Coventry M.P. Geoffrey Robinson organised a petition against the B.I.D. It called for the ballot to be re-taken fairly and for all work on the BID to stop until this took place

As the faulty ballot took place two years ago, this course of action is no longer viable. We now need to concentrate, as Mr. Robinson has said, on getting rid of Coventry Best for Business' Chief Executive and holding an interim re-ballot.

My E-Mail address for this issue is: info@coventrybid.com

Regards, Ron Lebar. Alpha Entek.

Action against the Coventry BID.

We are taking various steps to facilitate a resolution of this problem. Helping to spread the word of Geoffrey Robinson's early petition and this professionally protected Web site are a couple. On behalf of our estate, we have also claimed a refund of the first instalment of the BID levy, which covers the period from 25-10-2007 to 31-3-2008. CB4B has rejected all such approaches, presumably feeling themselves invulnerable.

As a member I have promoted our case with the Federation of Small Businesses (FSB. They originally held a 'neutral' position, as a few of their members may conceivably have been in favour of a BID. In response the local Regional Organiser has applied pressure.

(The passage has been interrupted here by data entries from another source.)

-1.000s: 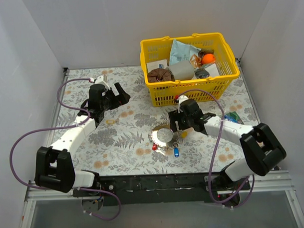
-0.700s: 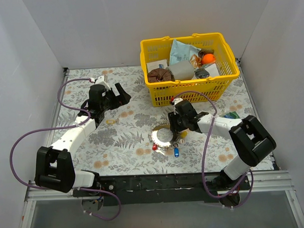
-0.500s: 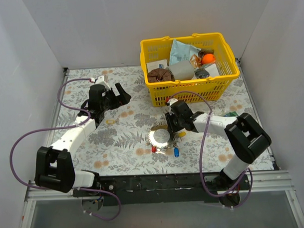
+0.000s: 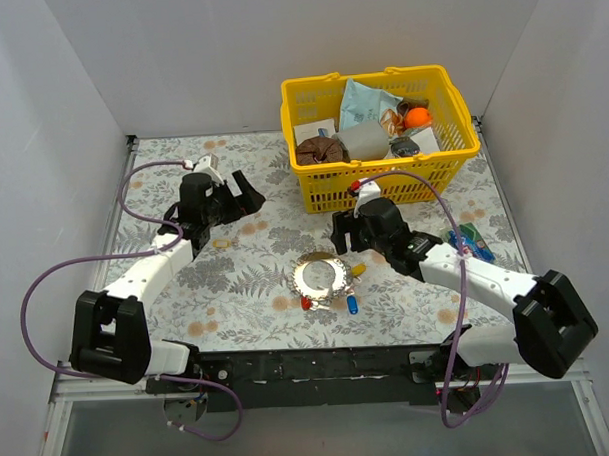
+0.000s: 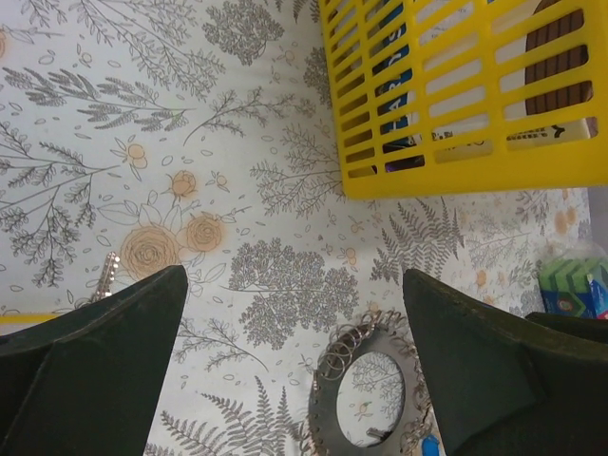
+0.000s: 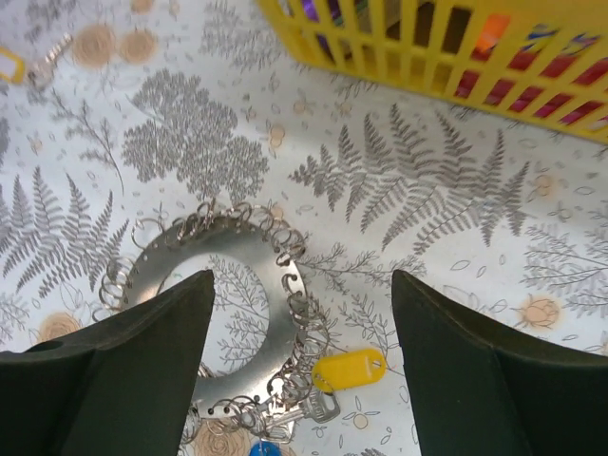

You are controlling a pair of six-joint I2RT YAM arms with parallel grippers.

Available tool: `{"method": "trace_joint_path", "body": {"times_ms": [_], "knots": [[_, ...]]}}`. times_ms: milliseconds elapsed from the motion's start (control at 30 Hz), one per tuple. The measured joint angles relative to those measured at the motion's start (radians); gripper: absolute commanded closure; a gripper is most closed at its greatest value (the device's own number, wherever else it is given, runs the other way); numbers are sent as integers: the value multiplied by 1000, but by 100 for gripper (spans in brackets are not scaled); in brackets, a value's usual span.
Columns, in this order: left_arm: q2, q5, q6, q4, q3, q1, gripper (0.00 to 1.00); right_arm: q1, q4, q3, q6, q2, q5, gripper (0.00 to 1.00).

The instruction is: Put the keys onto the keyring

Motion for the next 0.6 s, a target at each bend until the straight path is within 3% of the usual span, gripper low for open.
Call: {"method": "trace_joint_path", "body": {"times_ms": [300, 600], "knots": [[2, 129, -66, 72, -127, 0, 4, -2, 19, -18, 0, -59, 90, 16], [-21, 230, -110, 111, -274, -52, 5, -3, 9, -39, -3, -40, -10, 17]]}}
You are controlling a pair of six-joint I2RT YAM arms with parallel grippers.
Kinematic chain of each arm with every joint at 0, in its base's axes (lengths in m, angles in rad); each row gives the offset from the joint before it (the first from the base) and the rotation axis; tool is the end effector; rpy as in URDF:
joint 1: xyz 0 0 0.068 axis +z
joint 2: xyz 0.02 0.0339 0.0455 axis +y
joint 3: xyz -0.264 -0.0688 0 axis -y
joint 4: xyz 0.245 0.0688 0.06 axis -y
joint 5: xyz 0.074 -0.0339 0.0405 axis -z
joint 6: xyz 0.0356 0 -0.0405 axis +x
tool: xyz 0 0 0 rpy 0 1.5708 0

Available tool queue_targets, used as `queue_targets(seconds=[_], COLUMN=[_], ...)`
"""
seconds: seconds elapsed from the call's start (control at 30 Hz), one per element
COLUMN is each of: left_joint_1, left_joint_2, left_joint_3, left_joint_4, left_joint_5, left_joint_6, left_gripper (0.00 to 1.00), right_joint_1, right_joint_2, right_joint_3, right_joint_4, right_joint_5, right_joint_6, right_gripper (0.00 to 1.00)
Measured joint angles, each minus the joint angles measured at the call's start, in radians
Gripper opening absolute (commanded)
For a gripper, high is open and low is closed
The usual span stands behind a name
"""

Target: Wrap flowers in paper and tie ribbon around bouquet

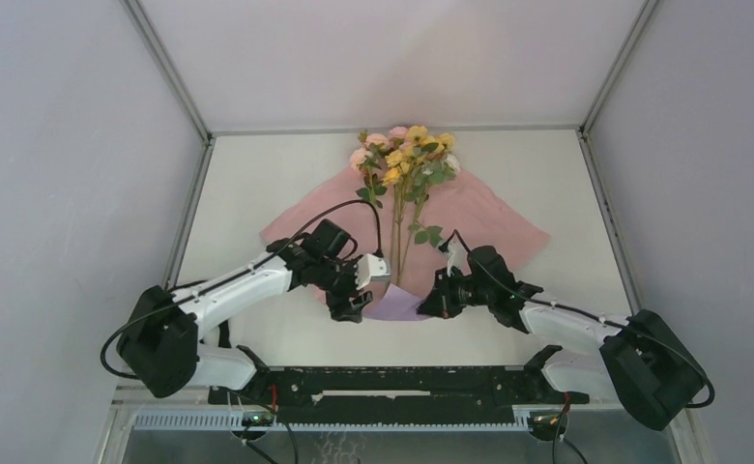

As a result, the FSB has come out solidly against the principle of Business Improvement Districts and has issued a press release to that effect. They feel, as we do that it is unfair for businesses to be forced to pay for 'services' that are not being delivered. They are calling for the Coventry BID scheme to be wound up, which of course is what we want.

So now the country's most effective lobbying organisation organisation for SMEs has taken up our cause. They are also researching the local BID's setup, against the National BID guidelines. In particular the point I made frequently, as has Mr. Robinson M.P., that a majority of businesses are not included, yet are in the same 'geographic area'. Also that the flat rate portion of the charge is unfair to companies on smaller sites.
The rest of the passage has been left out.